Guatemala City, Guatemala
GUA (Guatemala City, Guatemala) sits at 14.58°N, 90.53°W, 4,952 ft elevation — inland.
Major airport serving Guatemala City, Guatemala.
Computed from GUA's geography and climate
The 4,952 ft elevation puts GUA above most of the densest surface air, so initial climb is brisk but the airport itself sits inside any low-level turbulence patterns. At tropical latitude the jet stream is rarely directly overhead, so clear-air turbulence is less of a routine concern from GUA. Convective weather closer to the surface is the dominant turbulence source instead. Guatemala City's tropical climate means convective build-up is a year-round concern — afternoon and early-evening departures from GUA encounter the most cell activity. Morning slots and red-eye departures are typically the smoothest of the day.
Climbout is usually unremarkable — most turbulence on flights from Guatemala City occurs at cruise rather than immediately after takeoff.
Convective turbulence cycles with the local wet/dry season rather than a strict calendar month — check regional rainy-season dates for the most accurate risk window.
Get a real-time turbulence forecast for any scheduled flight out of La Aurora Airport, with live wind, jet-stream analysis and pilot reports.
La Aurora Airport is best described as a tropical convective airport.

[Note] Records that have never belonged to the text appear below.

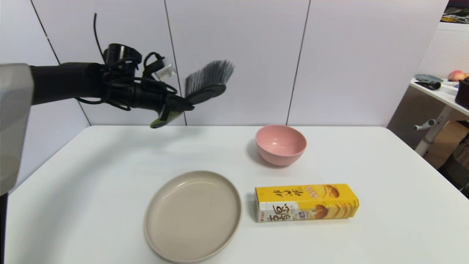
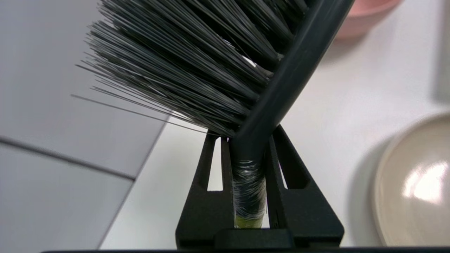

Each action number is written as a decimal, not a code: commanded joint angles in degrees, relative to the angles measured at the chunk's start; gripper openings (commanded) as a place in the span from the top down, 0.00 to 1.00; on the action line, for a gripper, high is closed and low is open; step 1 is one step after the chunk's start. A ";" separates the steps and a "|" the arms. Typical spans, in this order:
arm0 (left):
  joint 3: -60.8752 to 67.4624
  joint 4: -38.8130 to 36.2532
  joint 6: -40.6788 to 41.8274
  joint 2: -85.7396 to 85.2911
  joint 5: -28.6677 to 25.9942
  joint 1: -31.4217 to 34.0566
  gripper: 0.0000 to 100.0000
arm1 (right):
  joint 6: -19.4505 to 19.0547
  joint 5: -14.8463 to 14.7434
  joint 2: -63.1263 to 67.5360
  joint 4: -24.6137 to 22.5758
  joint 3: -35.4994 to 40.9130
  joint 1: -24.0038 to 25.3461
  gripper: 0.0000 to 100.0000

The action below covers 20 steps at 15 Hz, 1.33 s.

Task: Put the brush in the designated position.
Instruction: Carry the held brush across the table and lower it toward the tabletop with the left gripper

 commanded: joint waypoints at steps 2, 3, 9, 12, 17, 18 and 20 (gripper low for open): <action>-0.72 -41.48 -23.28 15.09 13.89 -13.42 1.00 | -0.05 0.05 0.07 0.02 0.09 0.00 0.00; -0.72 -45.08 -25.30 17.29 14.50 -14.74 1.00 | -0.05 0.05 0.07 0.02 0.09 0.00 0.00; -0.72 -55.10 -30.84 25.99 14.68 -20.36 1.00 | -0.05 0.05 0.07 0.02 0.09 0.00 0.00; -0.81 -55.10 -30.75 27.13 14.68 -20.80 1.00 | -0.05 0.05 0.07 0.02 0.09 0.00 0.00; -0.81 -57.12 -30.57 27.57 20.30 -20.80 1.00 | -0.05 0.05 0.07 0.02 0.09 0.00 0.00; -0.81 -57.65 -30.66 27.48 21.45 -20.80 0.00 | -0.05 0.05 0.07 0.02 0.09 0.00 0.00; -0.81 -57.48 -30.75 27.22 21.36 -20.80 0.00 | -0.05 0.05 0.07 0.02 0.09 0.00 0.00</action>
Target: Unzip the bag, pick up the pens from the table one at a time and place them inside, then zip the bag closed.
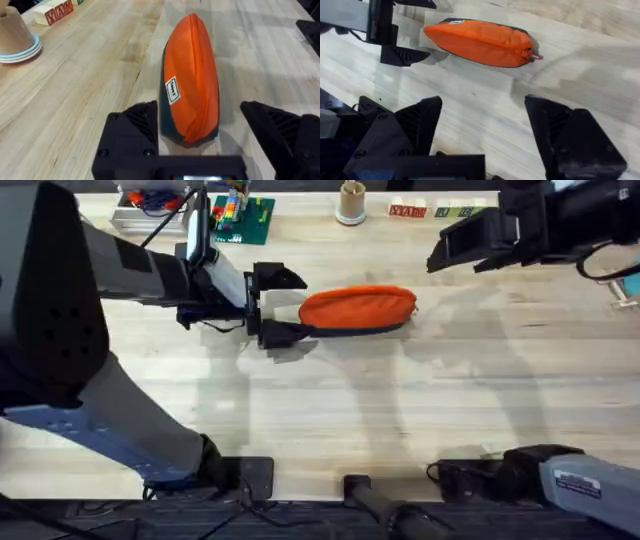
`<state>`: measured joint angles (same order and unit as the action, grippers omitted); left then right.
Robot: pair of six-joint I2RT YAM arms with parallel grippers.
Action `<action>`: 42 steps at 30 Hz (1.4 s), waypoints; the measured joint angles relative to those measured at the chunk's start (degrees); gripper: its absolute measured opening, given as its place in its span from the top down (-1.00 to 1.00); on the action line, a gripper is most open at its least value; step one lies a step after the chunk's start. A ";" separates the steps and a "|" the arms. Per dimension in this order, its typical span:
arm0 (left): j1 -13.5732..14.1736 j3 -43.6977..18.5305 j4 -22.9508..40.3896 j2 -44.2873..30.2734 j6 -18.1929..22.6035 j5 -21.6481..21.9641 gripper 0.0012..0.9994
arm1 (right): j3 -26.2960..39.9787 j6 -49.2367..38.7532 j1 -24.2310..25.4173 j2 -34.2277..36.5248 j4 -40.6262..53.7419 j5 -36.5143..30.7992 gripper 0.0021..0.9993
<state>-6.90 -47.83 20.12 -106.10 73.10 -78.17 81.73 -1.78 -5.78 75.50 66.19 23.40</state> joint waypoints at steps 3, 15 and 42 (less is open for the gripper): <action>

The 4,952 ft elevation puts GUA above most of the densest surface air, so initial climb is brisk but the airport itself sits inside any low-level turbulence patterns. At tropical latitude the jet stream is rarely directly overhead, so clear-air turbulence is less of a routine concern from GUA. Convective weather closer to the surface is the dominant turbulence source instead. Guatemala City's tropical climate means convective build-up is a year-round concern — afternoon and early-evening departures from GUA encounter the most cell activity. Morning slots and red-eye departures are typically the smoothest of the day.
Convective turbulence cycles with the local wet/dry season rather than a strict calendar month — check regional rainy-season dates for the most accurate risk window. Peak turbulence window: Regional wet season. Typically calmest: Regional dry season.
We combine live NOAA Aviation Weather Center data (PIREPs, SIGMETs, AIRMETs) with physics-based Ellrod and Richardson-number calculations derived from Open-Meteo pressure-level wind and temperature data. If a source is unavailable for a waypoint we show an em dash rather than invent a number.